A former investment banker, Apkon found the ideal focus for his passion for film by forming a nonprofit group in 1998 to purchase the defunct Rome Theater, a 1925 historic landmark located near his home in downtown Pleasantville, New York. Renovated and expanded, it reopened in 2001 as the Jacob Burns Film Center (JBFC), showing a range of independent and foreign films and hosting special events with actors, filmmakers, and critics. (Steven Spielberg was a recent guest at the center’s 10th anniversary celebration; other luminaries include board members Ron Howard and Jonathan Demme and advisory committee members Glenn Close, Richard Gere, Liam Neeson, Tim Robbins, and Susan Sarandon, among many others.) In 2009, Apkon oversaw the opening of the JBFC’s $15 million, 27,000-square-foot Media Arts Lab that offers classes in filmmaking and what Apkon calls “digital literacy.”

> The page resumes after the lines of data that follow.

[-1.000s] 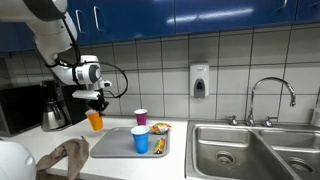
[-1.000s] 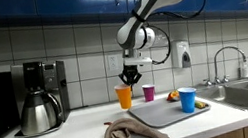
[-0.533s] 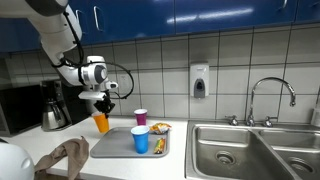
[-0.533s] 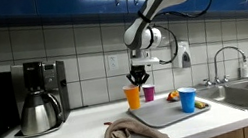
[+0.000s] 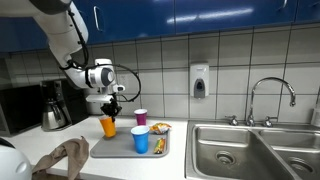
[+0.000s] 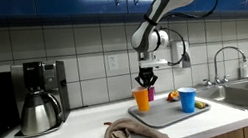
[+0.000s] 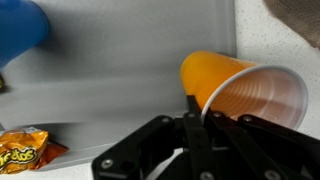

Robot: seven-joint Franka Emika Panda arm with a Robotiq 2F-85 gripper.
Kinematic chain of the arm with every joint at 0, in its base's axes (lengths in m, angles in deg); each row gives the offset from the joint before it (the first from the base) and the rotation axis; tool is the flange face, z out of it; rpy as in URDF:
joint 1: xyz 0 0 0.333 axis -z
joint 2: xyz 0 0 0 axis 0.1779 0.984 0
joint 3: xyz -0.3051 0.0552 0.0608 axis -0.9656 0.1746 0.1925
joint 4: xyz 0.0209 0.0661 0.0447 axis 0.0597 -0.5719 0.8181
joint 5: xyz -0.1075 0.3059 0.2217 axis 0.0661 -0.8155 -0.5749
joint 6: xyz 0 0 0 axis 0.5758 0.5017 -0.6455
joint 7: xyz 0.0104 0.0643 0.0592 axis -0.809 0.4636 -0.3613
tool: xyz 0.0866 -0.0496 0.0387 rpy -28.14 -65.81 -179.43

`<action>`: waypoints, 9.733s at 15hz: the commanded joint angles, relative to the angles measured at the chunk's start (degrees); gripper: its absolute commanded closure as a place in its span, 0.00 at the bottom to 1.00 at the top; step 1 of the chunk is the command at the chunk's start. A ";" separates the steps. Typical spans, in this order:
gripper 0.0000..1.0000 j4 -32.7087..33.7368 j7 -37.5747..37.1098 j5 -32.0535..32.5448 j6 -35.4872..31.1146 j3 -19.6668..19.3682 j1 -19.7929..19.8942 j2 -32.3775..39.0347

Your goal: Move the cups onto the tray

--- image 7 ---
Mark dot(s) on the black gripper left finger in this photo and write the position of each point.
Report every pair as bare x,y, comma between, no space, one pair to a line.
166,150

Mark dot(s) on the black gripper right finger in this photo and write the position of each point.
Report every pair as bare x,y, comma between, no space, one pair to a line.
266,153

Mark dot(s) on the orange plastic cup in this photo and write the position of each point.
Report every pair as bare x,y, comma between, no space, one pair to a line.
206,73

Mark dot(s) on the blue plastic cup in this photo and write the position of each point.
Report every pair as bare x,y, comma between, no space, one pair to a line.
20,30

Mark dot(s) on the gray plastic tray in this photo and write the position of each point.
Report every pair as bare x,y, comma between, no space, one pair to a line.
116,66

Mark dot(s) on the brown cloth towel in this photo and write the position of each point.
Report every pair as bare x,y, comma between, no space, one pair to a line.
296,16

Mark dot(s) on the orange Cheetos snack bag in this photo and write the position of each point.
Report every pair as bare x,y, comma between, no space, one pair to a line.
23,146

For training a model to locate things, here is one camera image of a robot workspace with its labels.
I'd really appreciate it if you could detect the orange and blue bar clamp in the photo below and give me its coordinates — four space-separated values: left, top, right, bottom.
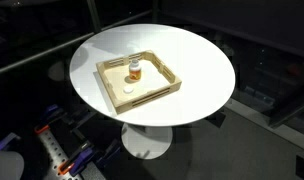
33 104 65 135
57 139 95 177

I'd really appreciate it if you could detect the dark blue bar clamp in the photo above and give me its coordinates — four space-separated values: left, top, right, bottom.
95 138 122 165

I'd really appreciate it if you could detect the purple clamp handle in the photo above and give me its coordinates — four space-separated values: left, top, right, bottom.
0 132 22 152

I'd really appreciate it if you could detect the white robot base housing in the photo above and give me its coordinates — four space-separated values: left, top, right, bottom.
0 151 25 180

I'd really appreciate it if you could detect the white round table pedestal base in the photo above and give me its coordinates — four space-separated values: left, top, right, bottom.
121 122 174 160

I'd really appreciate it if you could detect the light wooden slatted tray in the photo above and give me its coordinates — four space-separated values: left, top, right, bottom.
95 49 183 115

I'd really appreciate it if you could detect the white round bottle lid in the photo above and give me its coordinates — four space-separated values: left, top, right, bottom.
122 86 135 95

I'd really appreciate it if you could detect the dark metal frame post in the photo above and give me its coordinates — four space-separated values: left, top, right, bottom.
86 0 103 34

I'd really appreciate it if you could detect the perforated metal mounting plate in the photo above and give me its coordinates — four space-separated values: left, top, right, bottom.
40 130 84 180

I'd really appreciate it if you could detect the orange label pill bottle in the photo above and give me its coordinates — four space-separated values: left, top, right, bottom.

“We have a dual mission around film and education,” Apkon says in a phone interview. “The nature of literacy changes based on how we communicate, and the vast majority of information these days is delivered through visual media. In the past decade, it’s also increasingly the way we express ourselves. It’s a tremendously exciting time.” In addition to offering open enrollment classes to children, teens, and adults, the JBFC provides (often at no cost) programs for students in underserved communities and at local correctional facilities.
“We’re not interested in solely seeking out the kids who want to be the next Steven Spielberg,” Apkon says. “They find us, they live here, they take every course. Our programs are geared toward all students. These are skills that everyone needs to be successful in the world today.
“Filmmaking is all about creating a shared vision and having the persistence to fight through all the issues that come up to achieve a successful solution,” Apkon continues. “In fact, it’s very much like looking at an HBS case in synthesizing information, risk-taking, and problem-solving.”
Having left Wall Street for the nonprofit world, Apkon notes that there is still a “huge relationship” between what he learned at HBS and his day-to-day duties at the JBFC. “I went from negotiating a $6.5 billion transaction to a $4.5 million industrial development bond,” says Apkon, who will publish a book on the power of visual media with Farrar, Straus and Giroux later this year. “The issues were the same; only the numbers were different. In my current role I think about how to grow, manage, and sustain a nonprofit that has very different metrics from a for-profit entity. But my HBS skills still apply.”
Post a Comment
Related Stories
-
- 16 Apr 2024
- Hollywood Reporter
Netflix Enters Its Dan Lin (MBA 1999) Era
Re: Daniel Lin (MBA 1999) -
- 01 Sep 2023
- HBS Alumni Bulletin
Turning Point: Listen to the Music
Re: Marnie Tattersall (MBA 1972) -
- 18 Jul 2023
- The First Five Years
The First Five Years: Brooke Biederman (MBA 2019)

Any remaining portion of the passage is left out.